## Exercise details:
Everything in the listing below from the line containing "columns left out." through the line containing "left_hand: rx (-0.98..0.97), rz" must be repeated exactly; the remaining lines are not wanted.

## Material to process:
● ● ●

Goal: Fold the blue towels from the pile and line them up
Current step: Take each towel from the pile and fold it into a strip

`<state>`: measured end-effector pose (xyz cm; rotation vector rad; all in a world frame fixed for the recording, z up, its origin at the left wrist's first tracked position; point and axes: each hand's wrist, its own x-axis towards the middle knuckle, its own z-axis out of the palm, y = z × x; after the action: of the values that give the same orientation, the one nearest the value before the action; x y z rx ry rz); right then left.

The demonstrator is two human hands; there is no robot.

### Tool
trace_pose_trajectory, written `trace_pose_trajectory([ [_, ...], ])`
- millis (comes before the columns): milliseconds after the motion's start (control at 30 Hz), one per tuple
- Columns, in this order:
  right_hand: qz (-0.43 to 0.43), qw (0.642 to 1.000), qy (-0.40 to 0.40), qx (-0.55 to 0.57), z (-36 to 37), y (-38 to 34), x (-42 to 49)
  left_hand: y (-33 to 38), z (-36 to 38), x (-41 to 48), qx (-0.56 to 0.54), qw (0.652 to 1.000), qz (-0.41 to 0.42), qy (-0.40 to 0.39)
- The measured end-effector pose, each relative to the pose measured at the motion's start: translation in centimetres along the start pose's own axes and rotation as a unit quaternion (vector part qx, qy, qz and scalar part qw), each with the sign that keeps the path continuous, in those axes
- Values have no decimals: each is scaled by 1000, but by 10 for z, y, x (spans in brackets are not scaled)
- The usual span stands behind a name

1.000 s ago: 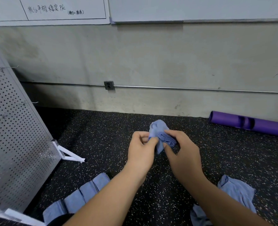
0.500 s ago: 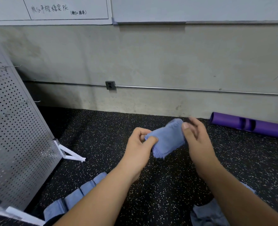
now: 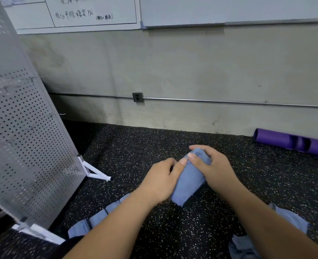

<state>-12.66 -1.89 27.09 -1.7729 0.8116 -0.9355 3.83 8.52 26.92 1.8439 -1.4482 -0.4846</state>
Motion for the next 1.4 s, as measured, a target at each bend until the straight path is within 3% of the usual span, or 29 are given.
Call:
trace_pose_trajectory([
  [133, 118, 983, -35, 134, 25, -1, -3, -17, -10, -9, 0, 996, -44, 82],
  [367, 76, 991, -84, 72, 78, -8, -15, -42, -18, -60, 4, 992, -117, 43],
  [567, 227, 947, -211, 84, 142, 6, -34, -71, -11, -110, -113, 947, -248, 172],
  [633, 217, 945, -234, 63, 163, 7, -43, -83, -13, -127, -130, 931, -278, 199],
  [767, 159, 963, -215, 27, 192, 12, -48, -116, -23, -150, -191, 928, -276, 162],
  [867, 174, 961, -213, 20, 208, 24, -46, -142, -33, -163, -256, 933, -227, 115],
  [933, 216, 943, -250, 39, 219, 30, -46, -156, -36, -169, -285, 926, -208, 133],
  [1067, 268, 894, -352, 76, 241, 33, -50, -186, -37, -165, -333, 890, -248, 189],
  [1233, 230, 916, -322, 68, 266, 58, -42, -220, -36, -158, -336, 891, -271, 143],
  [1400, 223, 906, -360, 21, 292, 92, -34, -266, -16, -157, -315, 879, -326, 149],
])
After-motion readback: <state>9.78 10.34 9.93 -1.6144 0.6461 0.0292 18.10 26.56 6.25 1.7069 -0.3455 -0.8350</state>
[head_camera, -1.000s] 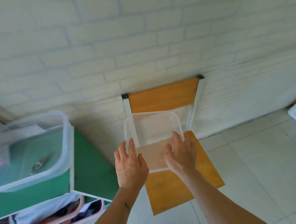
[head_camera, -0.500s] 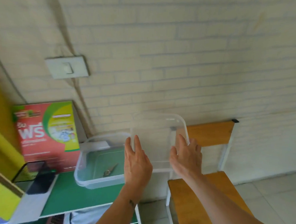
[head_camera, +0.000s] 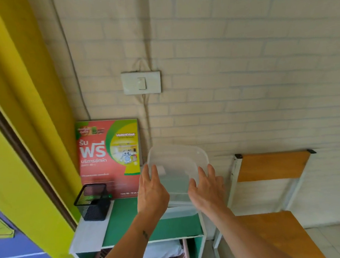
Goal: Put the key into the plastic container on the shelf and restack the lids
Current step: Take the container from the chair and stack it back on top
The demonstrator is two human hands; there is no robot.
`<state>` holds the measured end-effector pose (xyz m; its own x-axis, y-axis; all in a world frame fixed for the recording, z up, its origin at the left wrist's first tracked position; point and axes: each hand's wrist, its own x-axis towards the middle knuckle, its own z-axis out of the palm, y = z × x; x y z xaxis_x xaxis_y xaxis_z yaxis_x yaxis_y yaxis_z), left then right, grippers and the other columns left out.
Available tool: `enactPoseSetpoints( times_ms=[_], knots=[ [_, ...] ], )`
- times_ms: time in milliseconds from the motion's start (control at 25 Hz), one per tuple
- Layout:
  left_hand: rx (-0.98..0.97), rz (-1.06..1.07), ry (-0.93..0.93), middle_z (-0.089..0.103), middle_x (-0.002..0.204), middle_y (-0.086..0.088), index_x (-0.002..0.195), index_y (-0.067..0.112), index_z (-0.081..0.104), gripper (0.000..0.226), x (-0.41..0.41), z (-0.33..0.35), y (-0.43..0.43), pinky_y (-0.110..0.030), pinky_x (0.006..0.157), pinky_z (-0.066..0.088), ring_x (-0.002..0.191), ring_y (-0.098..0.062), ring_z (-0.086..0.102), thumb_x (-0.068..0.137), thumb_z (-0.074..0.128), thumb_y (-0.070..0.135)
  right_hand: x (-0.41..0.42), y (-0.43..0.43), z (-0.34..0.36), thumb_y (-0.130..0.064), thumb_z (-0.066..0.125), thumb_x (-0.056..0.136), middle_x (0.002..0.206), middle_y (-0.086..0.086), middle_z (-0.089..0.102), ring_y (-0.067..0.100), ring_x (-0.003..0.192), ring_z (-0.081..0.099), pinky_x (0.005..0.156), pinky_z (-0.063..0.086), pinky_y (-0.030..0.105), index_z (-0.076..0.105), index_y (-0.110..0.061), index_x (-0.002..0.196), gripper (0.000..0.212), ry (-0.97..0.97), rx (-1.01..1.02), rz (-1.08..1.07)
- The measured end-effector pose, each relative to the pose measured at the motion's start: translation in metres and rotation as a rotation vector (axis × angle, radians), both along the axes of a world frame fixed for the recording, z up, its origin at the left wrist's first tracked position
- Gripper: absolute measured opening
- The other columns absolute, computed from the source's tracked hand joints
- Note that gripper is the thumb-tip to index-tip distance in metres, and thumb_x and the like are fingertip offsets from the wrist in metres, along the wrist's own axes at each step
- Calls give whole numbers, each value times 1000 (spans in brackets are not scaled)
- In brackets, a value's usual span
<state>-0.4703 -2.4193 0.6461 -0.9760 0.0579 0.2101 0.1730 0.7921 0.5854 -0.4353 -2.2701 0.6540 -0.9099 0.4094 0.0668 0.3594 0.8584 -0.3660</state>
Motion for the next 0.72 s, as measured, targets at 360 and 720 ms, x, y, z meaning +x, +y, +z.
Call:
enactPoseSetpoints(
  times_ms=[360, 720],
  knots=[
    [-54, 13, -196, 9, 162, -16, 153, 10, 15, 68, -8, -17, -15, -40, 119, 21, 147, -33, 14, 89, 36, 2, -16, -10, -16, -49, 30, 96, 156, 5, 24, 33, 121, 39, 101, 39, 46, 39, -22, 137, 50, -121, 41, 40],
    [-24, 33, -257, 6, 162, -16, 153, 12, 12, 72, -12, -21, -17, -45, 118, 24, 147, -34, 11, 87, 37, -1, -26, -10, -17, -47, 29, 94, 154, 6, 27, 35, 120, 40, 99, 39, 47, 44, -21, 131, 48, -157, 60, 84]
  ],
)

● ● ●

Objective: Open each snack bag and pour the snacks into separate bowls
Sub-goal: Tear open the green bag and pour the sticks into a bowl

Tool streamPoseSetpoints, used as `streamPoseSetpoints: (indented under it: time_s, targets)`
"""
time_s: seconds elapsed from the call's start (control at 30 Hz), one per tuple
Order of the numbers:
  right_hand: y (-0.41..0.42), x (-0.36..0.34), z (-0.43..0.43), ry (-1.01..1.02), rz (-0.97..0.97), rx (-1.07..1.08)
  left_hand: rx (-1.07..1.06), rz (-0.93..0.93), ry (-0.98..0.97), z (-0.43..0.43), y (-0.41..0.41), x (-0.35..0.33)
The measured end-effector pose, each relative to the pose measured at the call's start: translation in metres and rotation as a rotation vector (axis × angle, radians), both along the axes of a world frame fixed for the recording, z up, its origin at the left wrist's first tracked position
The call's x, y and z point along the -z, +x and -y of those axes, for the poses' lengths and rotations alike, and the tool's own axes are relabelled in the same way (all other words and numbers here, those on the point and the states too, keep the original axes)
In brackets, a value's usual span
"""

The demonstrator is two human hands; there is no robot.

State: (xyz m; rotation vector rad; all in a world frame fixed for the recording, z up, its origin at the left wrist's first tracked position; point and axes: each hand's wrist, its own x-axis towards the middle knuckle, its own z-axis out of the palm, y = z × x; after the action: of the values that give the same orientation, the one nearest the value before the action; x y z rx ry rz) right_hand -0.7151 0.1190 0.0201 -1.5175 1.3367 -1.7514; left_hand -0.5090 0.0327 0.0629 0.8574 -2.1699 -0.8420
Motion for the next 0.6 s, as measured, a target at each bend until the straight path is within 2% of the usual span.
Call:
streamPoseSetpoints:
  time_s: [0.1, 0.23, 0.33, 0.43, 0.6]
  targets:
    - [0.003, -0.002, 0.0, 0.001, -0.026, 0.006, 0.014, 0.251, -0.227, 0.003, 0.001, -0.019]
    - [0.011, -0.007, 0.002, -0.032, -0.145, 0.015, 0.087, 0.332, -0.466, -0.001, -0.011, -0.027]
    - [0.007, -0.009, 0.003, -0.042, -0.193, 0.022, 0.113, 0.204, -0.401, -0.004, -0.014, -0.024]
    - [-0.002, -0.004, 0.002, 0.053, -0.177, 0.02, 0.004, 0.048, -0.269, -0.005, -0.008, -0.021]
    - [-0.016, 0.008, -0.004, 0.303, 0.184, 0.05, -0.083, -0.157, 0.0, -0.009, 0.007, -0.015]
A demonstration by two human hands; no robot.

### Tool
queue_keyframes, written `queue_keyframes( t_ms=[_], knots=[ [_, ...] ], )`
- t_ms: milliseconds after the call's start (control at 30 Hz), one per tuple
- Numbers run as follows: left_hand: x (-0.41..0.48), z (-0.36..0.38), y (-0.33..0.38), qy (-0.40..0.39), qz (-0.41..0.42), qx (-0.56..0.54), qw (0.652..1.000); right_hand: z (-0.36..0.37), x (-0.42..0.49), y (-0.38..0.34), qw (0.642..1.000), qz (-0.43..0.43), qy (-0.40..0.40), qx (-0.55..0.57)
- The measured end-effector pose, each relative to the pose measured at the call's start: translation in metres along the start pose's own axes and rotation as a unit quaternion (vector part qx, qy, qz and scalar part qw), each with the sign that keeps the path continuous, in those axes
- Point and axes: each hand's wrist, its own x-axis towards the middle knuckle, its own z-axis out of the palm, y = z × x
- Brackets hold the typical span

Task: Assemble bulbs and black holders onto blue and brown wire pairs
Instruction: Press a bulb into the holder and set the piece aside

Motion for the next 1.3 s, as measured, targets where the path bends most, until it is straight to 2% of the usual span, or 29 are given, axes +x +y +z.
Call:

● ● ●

## Answer space:
`<state>` holds the measured end-effector pose (xyz m; its own x-axis, y-axis; all in a world frame fixed for the recording, z up, its origin at the left wrist's first tracked position; point and axes: each hand's wrist, its own x-axis towards the middle knuckle, its own z-axis out of the palm, y = z × x; x y z xaxis_x xaxis_y xaxis_z yaxis_x yaxis_y yaxis_z), left then right, grippers and the other columns left out.
Available tool: `enactPoseSetpoints( times_ms=[_], knots=[ [_, ...] ], )`
- times_ms: time in milliseconds from the motion's start (control at 25 Hz), one per tuple
- Layout:
  left_hand: rx (-0.98..0.97), rz (-1.06..1.07), ry (-0.93..0.93), middle_z (-0.089..0.103), middle_x (-0.002..0.204), middle_y (-0.086..0.088), index_x (-0.002..0.195), index_y (-0.067..0.112), index_z (-0.081..0.104), gripper (0.000..0.226), x (-0.41..0.41), z (-0.33..0.35), y (-0.43..0.43), pinky_y (-0.110..0.030), pinky_x (0.006..0.157), pinky_z (-0.066..0.088), ring_x (-0.002..0.191), ring_y (-0.098..0.062), ring_z (-0.086..0.102), thumb_x (-0.068..0.137), thumb_z (-0.074..0.128), thumb_y (-0.070..0.135)

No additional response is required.